Exercise goal: In the records below, find the line that contains "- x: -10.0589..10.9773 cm" and the line that contains "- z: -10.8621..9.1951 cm", then retype exactly those two lines and every line between them.

(Beginning of Task material)

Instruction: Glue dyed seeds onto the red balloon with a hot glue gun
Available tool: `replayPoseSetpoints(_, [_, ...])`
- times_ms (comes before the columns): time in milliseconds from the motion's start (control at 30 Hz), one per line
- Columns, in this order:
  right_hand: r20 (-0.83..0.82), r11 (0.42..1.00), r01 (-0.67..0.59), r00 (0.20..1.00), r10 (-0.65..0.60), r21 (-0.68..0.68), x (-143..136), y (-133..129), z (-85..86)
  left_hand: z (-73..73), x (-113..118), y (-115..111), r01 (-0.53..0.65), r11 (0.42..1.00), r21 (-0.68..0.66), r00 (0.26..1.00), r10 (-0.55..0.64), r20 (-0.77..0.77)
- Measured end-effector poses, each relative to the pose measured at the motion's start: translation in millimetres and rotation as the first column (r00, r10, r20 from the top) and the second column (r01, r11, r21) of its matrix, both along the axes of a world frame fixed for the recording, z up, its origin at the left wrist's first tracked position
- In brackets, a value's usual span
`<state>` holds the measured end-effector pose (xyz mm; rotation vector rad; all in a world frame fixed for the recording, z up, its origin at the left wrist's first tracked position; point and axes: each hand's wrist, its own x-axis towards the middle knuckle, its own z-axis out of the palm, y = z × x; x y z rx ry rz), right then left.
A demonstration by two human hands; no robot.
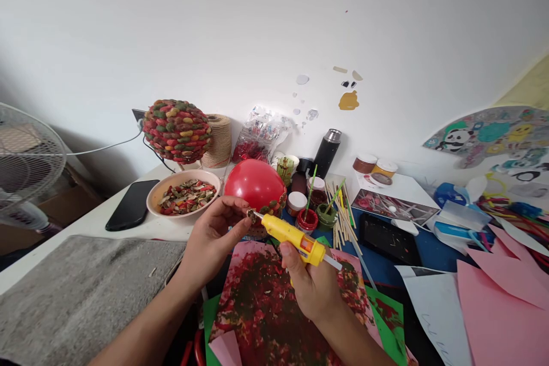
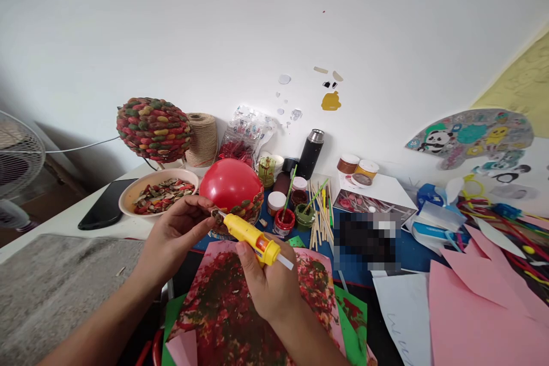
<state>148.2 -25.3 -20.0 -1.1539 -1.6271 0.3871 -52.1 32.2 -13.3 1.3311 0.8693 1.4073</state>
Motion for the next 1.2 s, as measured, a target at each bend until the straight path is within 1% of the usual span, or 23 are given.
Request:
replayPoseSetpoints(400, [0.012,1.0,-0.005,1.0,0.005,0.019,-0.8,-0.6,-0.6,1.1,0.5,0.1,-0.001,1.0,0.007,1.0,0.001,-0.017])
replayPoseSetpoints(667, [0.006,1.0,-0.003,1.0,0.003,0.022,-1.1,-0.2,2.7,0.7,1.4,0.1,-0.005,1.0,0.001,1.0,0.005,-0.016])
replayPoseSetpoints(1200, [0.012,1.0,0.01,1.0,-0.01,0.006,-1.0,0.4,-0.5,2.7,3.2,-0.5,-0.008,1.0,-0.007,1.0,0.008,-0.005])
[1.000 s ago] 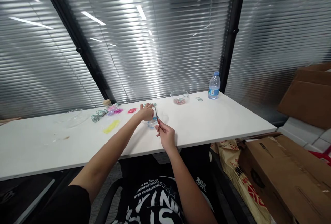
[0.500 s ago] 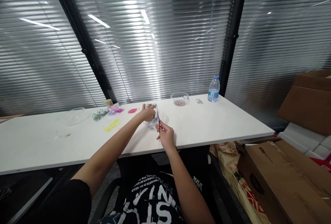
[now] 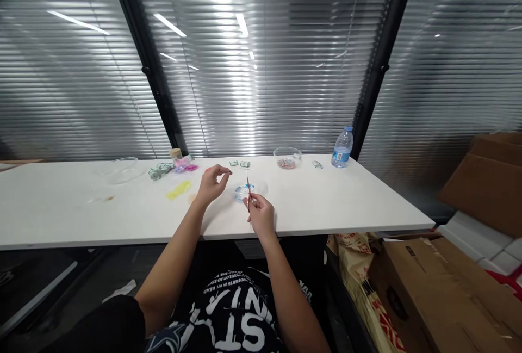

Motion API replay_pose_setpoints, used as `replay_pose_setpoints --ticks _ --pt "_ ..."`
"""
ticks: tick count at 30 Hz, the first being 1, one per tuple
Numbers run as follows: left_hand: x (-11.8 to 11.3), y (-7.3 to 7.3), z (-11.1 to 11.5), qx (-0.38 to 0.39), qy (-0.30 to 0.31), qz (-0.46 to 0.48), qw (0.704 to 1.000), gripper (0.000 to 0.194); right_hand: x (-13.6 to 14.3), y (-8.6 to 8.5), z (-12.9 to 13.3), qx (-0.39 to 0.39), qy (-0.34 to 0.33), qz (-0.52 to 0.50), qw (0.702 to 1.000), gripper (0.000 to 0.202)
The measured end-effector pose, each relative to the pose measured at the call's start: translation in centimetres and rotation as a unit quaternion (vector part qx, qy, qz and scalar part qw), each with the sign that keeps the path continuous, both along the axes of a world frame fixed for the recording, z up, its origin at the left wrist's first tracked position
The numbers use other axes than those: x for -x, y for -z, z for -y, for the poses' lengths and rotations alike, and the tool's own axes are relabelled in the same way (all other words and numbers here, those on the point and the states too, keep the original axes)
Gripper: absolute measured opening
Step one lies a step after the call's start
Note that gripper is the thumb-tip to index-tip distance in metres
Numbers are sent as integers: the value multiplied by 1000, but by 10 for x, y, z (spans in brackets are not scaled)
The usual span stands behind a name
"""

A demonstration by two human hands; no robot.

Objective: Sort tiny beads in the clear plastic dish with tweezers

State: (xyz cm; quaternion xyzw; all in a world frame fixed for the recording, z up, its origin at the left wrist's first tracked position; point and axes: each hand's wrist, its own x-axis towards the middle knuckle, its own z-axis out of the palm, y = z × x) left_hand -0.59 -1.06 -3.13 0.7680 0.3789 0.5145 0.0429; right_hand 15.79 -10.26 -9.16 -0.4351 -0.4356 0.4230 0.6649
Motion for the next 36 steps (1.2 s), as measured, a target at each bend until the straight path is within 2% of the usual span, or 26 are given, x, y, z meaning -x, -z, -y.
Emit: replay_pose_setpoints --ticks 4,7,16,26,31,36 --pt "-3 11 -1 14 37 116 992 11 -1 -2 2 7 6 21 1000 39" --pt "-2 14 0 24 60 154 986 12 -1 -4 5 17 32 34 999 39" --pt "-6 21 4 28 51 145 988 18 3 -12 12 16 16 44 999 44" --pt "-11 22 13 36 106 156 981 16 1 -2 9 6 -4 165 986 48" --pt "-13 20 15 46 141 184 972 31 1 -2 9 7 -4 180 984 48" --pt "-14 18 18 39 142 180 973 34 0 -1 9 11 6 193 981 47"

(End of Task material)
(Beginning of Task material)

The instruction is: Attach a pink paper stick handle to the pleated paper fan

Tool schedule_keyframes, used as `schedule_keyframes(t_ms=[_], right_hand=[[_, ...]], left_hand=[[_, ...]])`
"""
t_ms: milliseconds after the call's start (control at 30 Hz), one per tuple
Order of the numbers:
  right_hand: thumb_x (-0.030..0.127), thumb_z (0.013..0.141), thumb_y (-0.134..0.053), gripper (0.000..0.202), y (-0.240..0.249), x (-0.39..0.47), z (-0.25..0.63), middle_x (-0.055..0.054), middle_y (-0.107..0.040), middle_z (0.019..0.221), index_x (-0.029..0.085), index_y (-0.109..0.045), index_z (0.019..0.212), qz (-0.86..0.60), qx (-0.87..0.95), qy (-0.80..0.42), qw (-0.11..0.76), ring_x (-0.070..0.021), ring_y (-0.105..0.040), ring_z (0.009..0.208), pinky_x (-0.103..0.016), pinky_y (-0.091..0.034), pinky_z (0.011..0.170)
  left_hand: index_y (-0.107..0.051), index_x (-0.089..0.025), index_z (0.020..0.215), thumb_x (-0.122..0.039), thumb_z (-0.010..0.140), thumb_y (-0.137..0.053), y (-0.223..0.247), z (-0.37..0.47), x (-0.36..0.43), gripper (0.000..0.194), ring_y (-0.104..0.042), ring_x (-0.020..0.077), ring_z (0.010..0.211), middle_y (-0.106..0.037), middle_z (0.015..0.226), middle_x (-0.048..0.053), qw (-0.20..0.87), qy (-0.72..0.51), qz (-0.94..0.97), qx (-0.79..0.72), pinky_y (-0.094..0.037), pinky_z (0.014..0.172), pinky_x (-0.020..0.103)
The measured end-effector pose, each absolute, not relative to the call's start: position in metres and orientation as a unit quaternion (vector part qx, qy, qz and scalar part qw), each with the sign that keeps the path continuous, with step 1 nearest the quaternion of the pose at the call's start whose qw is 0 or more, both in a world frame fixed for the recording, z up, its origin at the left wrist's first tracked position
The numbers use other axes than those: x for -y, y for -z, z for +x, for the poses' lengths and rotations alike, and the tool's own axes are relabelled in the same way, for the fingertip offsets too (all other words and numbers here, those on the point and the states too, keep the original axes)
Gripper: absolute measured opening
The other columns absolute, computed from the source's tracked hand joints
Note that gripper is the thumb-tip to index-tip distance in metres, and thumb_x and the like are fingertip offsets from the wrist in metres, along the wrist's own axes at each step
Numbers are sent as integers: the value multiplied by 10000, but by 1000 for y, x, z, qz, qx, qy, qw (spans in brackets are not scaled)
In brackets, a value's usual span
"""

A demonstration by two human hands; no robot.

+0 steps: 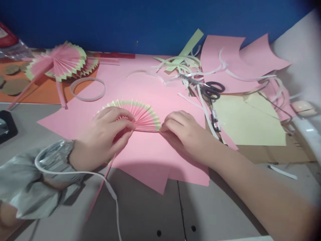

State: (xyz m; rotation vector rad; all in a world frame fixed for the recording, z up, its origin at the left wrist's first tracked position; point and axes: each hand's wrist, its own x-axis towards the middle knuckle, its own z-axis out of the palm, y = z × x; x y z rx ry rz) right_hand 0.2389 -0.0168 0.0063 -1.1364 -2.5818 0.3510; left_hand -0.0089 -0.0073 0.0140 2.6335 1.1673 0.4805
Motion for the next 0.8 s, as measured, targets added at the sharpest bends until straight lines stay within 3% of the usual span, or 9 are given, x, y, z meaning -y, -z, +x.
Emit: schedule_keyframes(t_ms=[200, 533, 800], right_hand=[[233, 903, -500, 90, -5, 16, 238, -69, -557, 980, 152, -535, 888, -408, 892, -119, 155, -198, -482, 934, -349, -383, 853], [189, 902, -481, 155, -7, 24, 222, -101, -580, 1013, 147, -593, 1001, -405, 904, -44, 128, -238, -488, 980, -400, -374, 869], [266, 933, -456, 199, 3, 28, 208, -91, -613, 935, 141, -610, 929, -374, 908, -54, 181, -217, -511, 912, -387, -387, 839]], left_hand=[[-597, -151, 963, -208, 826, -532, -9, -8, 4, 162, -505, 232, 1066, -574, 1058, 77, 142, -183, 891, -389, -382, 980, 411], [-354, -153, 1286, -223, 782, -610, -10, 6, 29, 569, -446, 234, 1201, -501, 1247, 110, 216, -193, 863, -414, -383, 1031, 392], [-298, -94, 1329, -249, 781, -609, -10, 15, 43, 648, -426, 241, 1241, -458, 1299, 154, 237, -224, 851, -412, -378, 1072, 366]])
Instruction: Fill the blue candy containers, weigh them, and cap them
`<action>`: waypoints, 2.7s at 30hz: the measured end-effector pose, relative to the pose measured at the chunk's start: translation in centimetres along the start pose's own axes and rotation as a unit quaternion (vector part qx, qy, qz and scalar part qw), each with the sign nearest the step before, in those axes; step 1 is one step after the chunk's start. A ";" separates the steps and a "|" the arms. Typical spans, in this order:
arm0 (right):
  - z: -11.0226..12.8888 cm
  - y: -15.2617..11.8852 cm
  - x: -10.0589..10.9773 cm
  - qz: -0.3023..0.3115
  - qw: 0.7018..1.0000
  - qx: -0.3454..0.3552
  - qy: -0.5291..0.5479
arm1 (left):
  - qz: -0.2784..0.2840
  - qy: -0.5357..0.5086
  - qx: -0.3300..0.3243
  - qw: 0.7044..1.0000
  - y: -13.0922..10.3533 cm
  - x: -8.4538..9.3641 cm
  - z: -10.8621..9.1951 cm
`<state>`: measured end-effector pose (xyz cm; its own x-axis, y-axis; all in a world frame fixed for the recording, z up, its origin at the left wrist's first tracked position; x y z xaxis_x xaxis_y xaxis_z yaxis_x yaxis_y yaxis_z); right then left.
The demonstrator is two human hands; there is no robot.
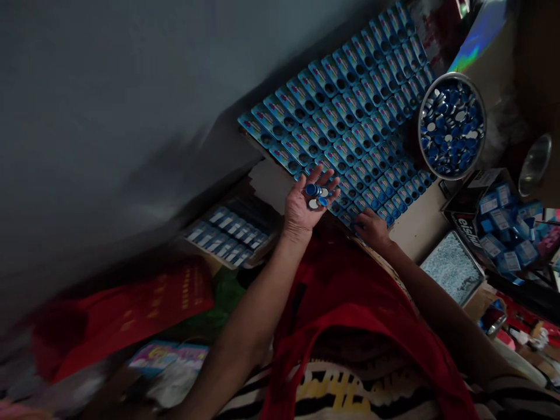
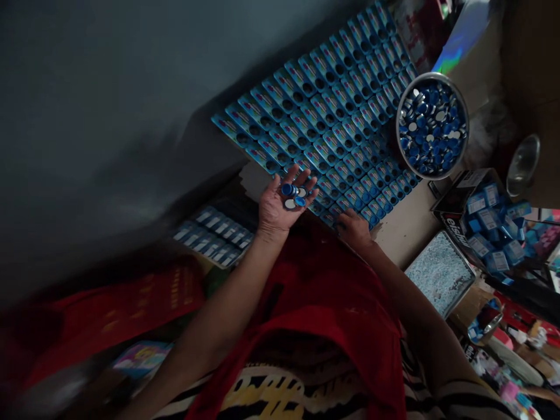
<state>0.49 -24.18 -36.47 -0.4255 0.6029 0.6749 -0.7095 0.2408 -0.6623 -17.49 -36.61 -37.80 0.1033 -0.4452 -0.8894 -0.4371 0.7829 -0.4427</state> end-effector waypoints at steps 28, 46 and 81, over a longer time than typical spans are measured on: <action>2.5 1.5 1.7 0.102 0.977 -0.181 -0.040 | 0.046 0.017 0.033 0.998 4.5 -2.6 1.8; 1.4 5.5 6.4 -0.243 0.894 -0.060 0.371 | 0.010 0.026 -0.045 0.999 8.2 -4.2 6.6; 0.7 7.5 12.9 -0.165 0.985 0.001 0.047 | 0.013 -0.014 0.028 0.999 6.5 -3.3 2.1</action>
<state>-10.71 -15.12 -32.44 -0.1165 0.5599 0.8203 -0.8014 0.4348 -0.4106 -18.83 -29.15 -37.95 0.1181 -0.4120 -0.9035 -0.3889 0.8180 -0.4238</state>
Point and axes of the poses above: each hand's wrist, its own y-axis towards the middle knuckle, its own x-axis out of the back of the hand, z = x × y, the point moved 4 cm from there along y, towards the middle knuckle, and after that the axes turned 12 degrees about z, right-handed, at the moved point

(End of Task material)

Exercise answer:
  - x: -10.0589..10.9773 cm
  - qz: -0.3023..0.3115
  - qw: 0.7018..1.0000
  - qx: -0.3454..0.3552
  - qy: -0.5291..0.5479
arm1 (left):
  - qz: -0.2784..0.2840
  - qy: -0.5357..0.5086
  - qx: -0.3300..0.3243
  - qw: 0.7044..1.0000
  - y: -13.0922..10.3533 cm
  - x: -8.4538..9.3641 cm
  - z: -10.8621..9.1951 cm

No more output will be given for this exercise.